Several tribes and groups already inhabited the coastal plain and hills around the Tiber. The most developed in the Iron Age were the Villanovans, whose name comes from the village near Bologna where a cemetery of their tombs was discovered in 1853. Their culture would mutate by trade and expansion into that of the Etruscans by about 700 B.C.E. Any new settlement had to contend, or at least reach an accommodation, with the Etruscans, who dominated the Tyrrhenian coast and most of central Italy—a region known as Etruria. Where they originally came from remains a mystery. In all likelihood, they had always been there, despite the belief held by some in the past that the Etruscans’ remote ancestors had migrated to Italy from Lydia, in Asia Minor. The most powerful Etruscan city close to Rome was Veii, a mere twelve miles to its north—though the cultural influence of the Etruscans spread so wide that they made themselves felt far in the south, in what later became Pompeii. Until they were eclipsed by the rising power of Rome, around 300 B.C.E., they laid down the terms of culture in central Italy.
Never a centralized empire, they created city-states along the Tyrrhenian coast of Italy: Veii, Caere (now Cerveteri), Tarquinia, Vulci, and others, all of them ruled by high-priestly kings called Lucumones. Some of these settlements were linked in a loose federation, with ritual similarities and defense and trade agreements. Because of their military superiority—the Etruscan “tank” was a bronze-fitted chariot, and the basic unit of Etruscan warfare was a heavy-armored, close-knit phalanx, the ancestor of the Roman legion—they could dominate the less tightly knit forces of their tribal rivals, until the Romans moved in.

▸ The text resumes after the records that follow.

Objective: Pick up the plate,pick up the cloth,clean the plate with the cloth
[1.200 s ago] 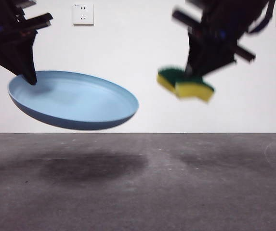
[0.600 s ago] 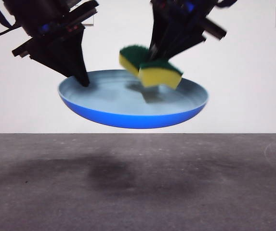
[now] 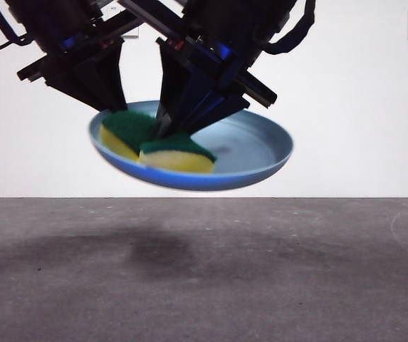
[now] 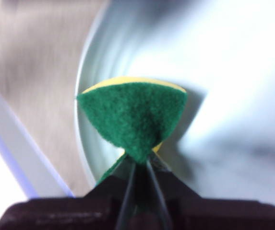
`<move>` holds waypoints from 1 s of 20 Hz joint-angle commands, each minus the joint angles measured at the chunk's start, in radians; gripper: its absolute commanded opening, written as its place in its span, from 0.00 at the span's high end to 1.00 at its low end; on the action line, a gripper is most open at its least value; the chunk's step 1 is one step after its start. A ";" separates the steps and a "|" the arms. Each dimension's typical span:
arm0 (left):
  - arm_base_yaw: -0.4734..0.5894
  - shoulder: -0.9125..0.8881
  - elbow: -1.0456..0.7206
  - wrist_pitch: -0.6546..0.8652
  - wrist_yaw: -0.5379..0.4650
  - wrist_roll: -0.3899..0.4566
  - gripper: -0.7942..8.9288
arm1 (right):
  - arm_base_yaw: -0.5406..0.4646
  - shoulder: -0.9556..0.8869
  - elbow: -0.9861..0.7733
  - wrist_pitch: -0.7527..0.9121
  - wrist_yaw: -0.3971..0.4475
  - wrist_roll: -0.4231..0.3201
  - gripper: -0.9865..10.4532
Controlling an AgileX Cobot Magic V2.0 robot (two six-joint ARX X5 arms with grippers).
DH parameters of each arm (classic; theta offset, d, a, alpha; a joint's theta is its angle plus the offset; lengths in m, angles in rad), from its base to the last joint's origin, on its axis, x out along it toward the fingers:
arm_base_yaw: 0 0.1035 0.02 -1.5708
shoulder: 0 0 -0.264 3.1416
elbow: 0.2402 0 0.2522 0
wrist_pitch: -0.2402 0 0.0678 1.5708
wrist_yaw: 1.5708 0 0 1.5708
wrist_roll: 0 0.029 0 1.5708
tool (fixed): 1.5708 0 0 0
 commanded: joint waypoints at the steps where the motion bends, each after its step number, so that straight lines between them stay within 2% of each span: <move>1: 0.032 -0.002 0.001 0.001 0.021 -0.010 0.93 | -0.002 0.011 -0.002 -0.087 0.115 -0.006 0.93; 4: 0.058 -0.002 0.001 -0.048 0.097 -0.005 0.93 | -0.013 0.011 -0.002 -0.124 0.425 -0.023 0.93; 5: 0.058 -0.002 0.001 -0.061 0.118 -0.002 0.93 | -0.025 0.011 -0.002 -0.108 0.495 -0.023 0.93; 6: 0.057 -0.002 0.001 -0.069 0.143 -0.002 0.93 | -0.042 0.011 -0.002 -0.080 0.523 -0.023 0.93; 8: 0.056 -0.002 0.001 -0.076 0.188 -0.001 0.93 | -0.064 0.011 -0.002 -0.023 0.501 -0.023 0.93; 12: 0.055 -0.002 0.001 -0.067 0.286 -0.002 0.93 | -0.081 0.011 -0.002 0.129 0.365 -0.019 0.93; 16: 0.055 -0.002 0.001 -0.048 0.292 -0.003 0.93 | -0.078 0.011 -0.002 0.226 0.192 -0.004 0.93; 20: 0.057 -0.002 0.001 -0.019 0.290 -0.006 0.93 | -0.031 0.012 -0.002 0.225 0.040 0.015 0.93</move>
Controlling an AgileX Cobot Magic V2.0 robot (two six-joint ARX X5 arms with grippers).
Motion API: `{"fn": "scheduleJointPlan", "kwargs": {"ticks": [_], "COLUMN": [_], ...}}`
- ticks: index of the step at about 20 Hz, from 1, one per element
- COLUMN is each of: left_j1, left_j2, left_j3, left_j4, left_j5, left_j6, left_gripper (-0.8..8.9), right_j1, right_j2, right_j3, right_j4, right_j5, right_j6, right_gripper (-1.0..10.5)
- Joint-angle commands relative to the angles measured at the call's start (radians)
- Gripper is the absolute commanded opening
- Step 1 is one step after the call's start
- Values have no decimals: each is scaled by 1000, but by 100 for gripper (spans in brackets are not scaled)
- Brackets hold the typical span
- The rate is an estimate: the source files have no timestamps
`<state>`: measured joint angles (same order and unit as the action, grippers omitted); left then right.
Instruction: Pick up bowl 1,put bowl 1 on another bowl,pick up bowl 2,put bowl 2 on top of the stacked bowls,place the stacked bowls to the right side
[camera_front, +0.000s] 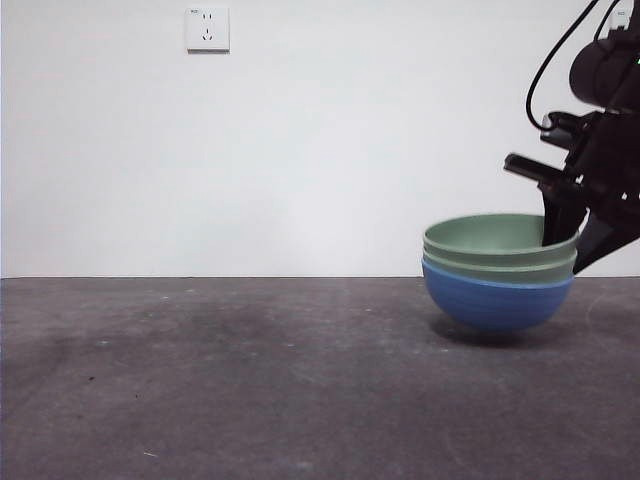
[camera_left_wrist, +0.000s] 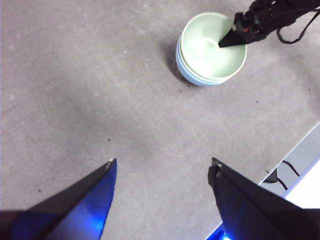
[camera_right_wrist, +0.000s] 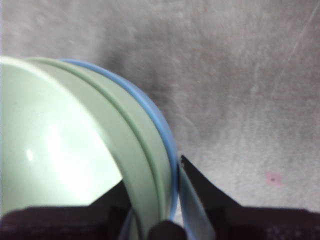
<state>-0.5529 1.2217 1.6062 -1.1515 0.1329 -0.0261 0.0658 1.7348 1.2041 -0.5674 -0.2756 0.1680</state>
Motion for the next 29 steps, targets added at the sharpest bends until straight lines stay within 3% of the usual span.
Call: {"fn": "scheduleJointPlan", "kwargs": {"ticks": [1, 7, 9, 12, 20, 24, 29], "left_j1": [-3, -3, -3, -3, -3, -3, -3], "left_j2": [-1, -1, -1, -1, -1, -1, 0], "left_j3": [0, 0, 0, 0, 0, 0, 0], "left_j4": [-3, -2, -2, -2, -2, -2, 10], "left_j5": [-1, -2, -2, -2, -2, -2, -2], "left_j6": [8, 8, 8, 8, 8, 8, 8], "left_gripper": [315, 315, 315, 315, 315, 315, 315], "right_j1": [-8, -26, -27, -26, -26, -26, -26], "right_j2": [28, 79, 79, 79, 76, 40, -81], "right_j3": [-2, -2, -2, -2, -2, -2, -2], "right_j4": [9, -18, -18, -17, -13, -12, -34], "right_j5": [7, 20, 16, 14, 11, -53, -60], "right_j6": [-14, -39, -40, -39, -39, -44, -43], "right_gripper": [-17, -12, 51, 233, 234, 412, 411]}}
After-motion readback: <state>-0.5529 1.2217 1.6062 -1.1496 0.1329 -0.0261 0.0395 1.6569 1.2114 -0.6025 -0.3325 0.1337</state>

Other minor tribal groupings held territory in the neighborhood of Rome as well, one of these being the Sabines. They seem to have been hill people and shepherds, and their settlement may have been on the Quirinal Hill. An expansionist from the beginning, Romulus seems to have decided to go after this territory first. In order to lure the Sabines and their women within reach, Romulus is said to have held some horse races during the Festival of Consus (in August). The whole Sabine population turned up, and at a signal the Romans abducted all the young women they could lay their hands on. This amounted to a declaration of war between the Romans and the infuriated Sabines. (All Romans were Latins, but not all Latins were Romans. Roman power, including the power to confer Roman citizenship, was vested in Rome, and citizenship became an esteemed honor.) The Sabine King Titus Tatius gathered an army and marched against the Romans. But, in another scene made legendary by later artists such as Jacques-Louis David, the kidnapped Sabine women flung themselves between the two sides of furious males—brothers, fathers, husbands—and persuaded them to make peace, not war.